One of the most significant findings of this study, consistent with prior discoveries [
16], is that vDNAs is not a stable entity and requires continuous synthesis to maintain its function. This is supported by the significant reduction in vDNAs detection following AZT treatment. The transient nature of vDNAs formation suggests that these molecules exist predominantly in episomal form rather than being integrated into the tick genome. Episomal vDNAs likely acts as intermediate regulatory molecules, interacting with host cellular machinery to balance viral replication and immune responses.

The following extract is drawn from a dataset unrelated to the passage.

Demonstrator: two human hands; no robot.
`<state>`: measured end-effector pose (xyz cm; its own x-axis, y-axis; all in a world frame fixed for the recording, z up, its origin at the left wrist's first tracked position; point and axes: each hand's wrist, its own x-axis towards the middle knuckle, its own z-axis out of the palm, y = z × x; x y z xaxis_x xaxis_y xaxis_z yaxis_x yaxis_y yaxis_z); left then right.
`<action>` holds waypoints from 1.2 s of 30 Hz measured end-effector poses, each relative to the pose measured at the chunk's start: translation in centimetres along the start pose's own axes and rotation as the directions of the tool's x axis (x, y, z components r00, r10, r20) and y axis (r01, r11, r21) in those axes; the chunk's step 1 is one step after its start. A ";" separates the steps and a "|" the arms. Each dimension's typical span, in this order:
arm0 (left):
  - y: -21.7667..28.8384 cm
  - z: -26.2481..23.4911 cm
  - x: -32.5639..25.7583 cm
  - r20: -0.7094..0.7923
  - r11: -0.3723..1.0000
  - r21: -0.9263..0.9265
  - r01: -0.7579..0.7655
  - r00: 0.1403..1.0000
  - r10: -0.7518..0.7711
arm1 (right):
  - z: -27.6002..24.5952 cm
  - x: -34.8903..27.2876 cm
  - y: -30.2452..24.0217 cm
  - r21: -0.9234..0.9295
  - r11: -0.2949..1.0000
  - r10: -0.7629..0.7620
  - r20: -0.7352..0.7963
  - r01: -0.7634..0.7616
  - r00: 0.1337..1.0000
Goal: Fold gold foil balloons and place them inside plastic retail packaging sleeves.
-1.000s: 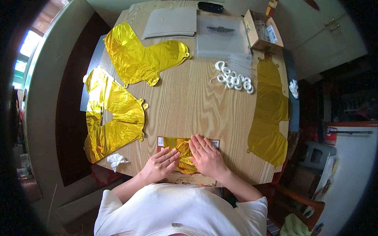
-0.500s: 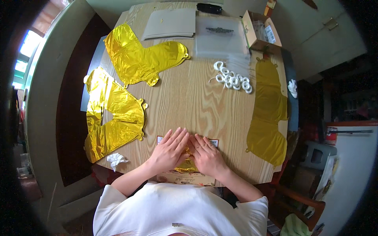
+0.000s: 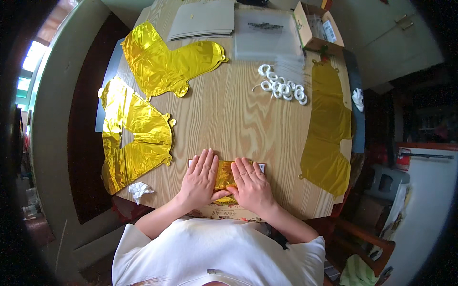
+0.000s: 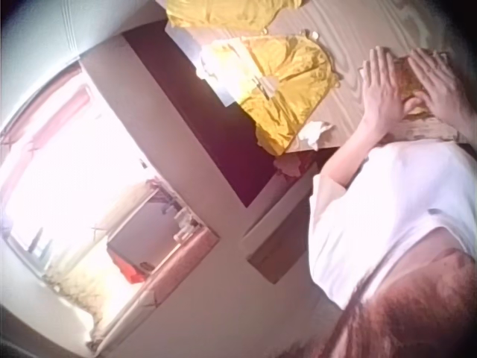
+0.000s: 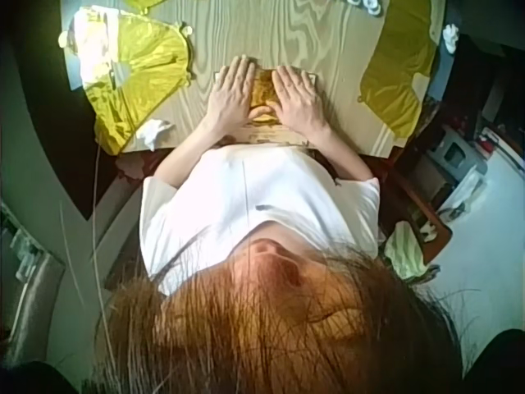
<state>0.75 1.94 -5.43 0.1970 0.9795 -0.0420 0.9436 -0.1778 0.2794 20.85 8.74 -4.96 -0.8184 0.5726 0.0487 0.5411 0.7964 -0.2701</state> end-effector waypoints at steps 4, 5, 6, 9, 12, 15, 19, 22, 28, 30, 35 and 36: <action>-0.2 -0.7 -0.4 0.010 0.998 0.053 0.035 0.999 -0.036 | 0.3 -0.4 0.0 -0.026 0.999 0.030 -0.005 -0.030 1.000; -0.3 -0.5 -0.7 0.012 0.998 0.044 0.041 0.999 -0.041 | 0.3 -0.6 0.0 -0.028 0.999 0.036 -0.012 -0.036 0.999; -0.5 -0.5 -0.8 0.014 0.997 0.052 0.049 0.999 -0.050 | 0.2 -0.6 0.0 -0.039 0.998 0.041 -0.012 -0.041 0.999; -1.0 -0.5 -1.6 0.034 0.998 -0.007 0.070 0.997 -0.070 | -0.1 -0.8 0.0 -0.058 0.997 0.054 -0.022 -0.055 0.998; -1.2 -0.8 -2.2 0.025 0.995 0.042 0.094 0.995 -0.095 | 0.1 -1.0 0.0 -0.050 0.997 0.060 -0.051 -0.063 0.997; -1.8 -0.7 -2.5 0.002 0.984 0.111 0.139 0.990 -0.140 | 0.2 -1.0 0.0 -0.048 0.997 0.064 -0.073 -0.068 0.995; -1.5 -1.4 -0.8 -0.045 0.986 0.119 0.113 0.993 -0.109 | 0.5 -1.1 0.1 -0.056 0.996 0.066 -0.085 -0.071 0.994; 0.0 -2.1 2.4 -0.085 0.996 -0.011 -0.086 0.993 0.085 | 0.1 -0.8 0.0 -0.067 0.994 0.084 -0.056 -0.087 0.995; 0.6 0.3 4.6 -0.077 0.957 -0.024 -0.288 0.955 0.285 | 0.6 -1.3 -0.3 -0.069 0.992 0.096 -0.077 -0.101 0.992; 0.5 0.1 4.2 -0.089 0.955 -0.007 -0.298 0.951 0.296 | 0.3 -1.1 -0.2 -0.058 0.992 0.110 -0.056 -0.114 0.992; 0.6 0.0 3.0 -0.044 0.960 0.050 -0.276 0.960 0.278 | 0.5 -1.5 -0.1 -0.045 0.993 0.112 -0.004 -0.112 0.994; 0.6 0.0 3.0 -0.042 0.958 0.058 -0.280 0.958 0.283 | 0.5 -1.5 -0.1 -0.046 0.992 0.114 0.009 -0.114 0.993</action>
<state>1.88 4.73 -5.44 0.4443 0.8924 0.0787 0.8644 -0.4501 0.2239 21.88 7.71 -5.53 -0.7530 0.6580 0.0087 0.6390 0.7343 -0.2289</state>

By limiting viral replication and enhancing tick cell survival, vDNAs contributes to the establishment of persistent infections, ensuring the virus remains within the tick population and facilitating its transmission to vertebrate hosts. Future research should aim to identify the host factors involved in vDNAs biogenesis, determine whether similar mechanisms occur in other arthropod vectors, and explore the implications of these findings for the control of tick-borne viruses. Moreover, validating these findings in the context of CCHFV and persistently infected living ticks is essential, as experimental models, though invaluable, cannot fully replicate the complexity of natural infection. Furthermore, studying other nairoviruses and examining these processes within the same framework is critical for gaining a comprehensive understanding of virus–vector interactions.
Understanding these interactions at the molecular level may ultimately provide new targets for antiviral strategies, improving our ability to mitigate the public health risks posed by tick-borne viruses.